[Description of the task]
Would you please copy each line of the data in which the string "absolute" occurs?

[Stored data]
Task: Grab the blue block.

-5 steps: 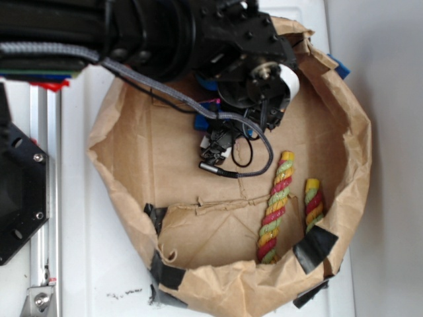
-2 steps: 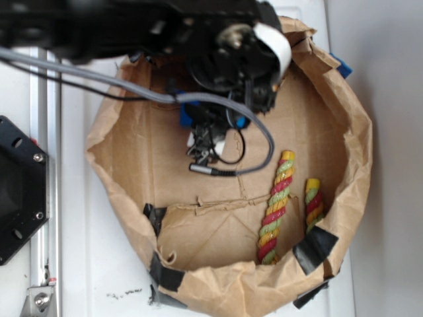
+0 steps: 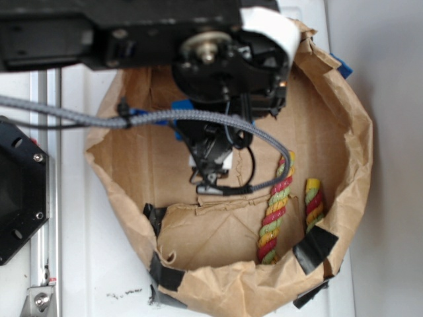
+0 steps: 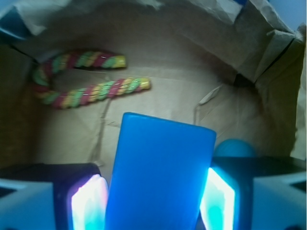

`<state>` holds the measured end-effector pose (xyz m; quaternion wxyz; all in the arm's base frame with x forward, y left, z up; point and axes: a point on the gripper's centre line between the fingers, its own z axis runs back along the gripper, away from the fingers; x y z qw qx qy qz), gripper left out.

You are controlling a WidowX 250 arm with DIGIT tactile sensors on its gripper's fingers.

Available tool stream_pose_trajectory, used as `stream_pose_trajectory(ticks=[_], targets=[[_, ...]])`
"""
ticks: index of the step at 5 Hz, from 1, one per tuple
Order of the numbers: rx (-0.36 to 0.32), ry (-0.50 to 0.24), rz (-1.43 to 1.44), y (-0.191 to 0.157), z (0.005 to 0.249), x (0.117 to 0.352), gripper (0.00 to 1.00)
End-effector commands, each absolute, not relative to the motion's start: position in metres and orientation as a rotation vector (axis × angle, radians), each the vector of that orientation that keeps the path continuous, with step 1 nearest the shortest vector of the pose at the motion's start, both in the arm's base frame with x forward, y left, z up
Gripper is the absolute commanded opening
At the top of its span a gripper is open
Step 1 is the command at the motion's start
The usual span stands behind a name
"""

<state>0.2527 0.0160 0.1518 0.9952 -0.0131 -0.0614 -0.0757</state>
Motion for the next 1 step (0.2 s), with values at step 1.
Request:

[Your response]
End-effector commands, each absolute, not relative to the motion's start: position in metres and orientation as a rotation vector (axis × angle, radians), each the vector of that orientation that keeps the path continuous, with step 1 nearest the shortest vector of the pose at the motion's start, both in the arm's base frame with x forward, y left, z up
Gripper is the absolute commanded opening

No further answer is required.